## GOAL OF THE EXERCISE
Count how many lines in the material below hold the word "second"; the reply is that number alone.

## RECORDED INFORMATION
----------------------------------------
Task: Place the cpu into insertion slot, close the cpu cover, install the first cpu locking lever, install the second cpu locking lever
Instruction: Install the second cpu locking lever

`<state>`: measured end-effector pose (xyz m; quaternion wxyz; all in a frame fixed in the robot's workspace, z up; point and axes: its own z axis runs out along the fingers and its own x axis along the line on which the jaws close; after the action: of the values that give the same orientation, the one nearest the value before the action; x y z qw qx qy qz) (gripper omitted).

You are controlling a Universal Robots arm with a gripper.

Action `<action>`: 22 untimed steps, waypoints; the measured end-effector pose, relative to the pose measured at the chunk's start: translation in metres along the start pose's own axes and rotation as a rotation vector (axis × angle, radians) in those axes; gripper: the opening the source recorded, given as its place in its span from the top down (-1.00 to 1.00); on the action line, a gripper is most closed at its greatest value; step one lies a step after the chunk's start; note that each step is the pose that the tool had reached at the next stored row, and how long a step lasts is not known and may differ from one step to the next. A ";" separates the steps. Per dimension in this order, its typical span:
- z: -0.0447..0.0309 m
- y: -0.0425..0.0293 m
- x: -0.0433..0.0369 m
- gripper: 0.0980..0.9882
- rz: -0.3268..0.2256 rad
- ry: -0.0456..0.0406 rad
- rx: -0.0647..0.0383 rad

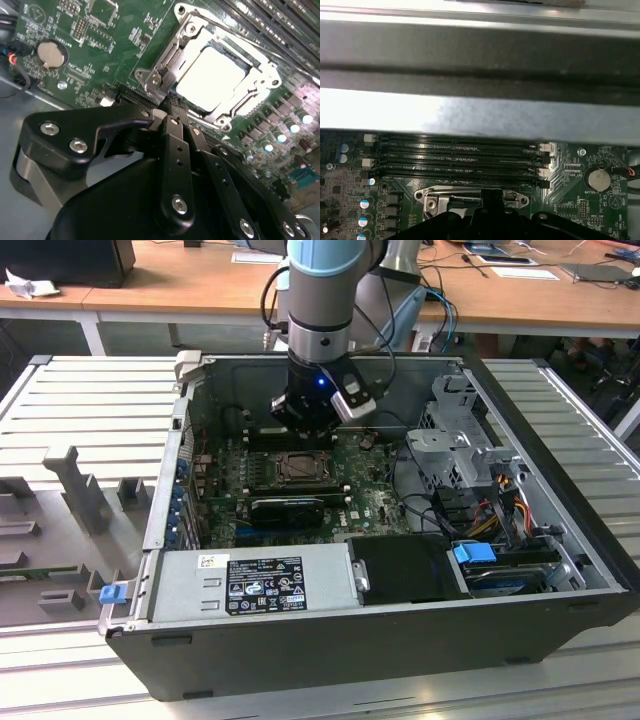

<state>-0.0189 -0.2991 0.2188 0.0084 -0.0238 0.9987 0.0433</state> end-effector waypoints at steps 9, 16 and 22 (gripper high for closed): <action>-0.0253 -0.0078 0.0000 0.98 0.000 0.0000 0.000; -0.0261 -0.0436 0.0017 0.98 0.000 0.0005 0.000; -0.0210 -0.0561 0.0023 0.98 0.000 0.0056 -0.020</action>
<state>-0.0188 -0.3568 0.2349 0.0054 -0.0242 0.9983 0.0533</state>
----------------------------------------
## EXERCISE SOLUTION
2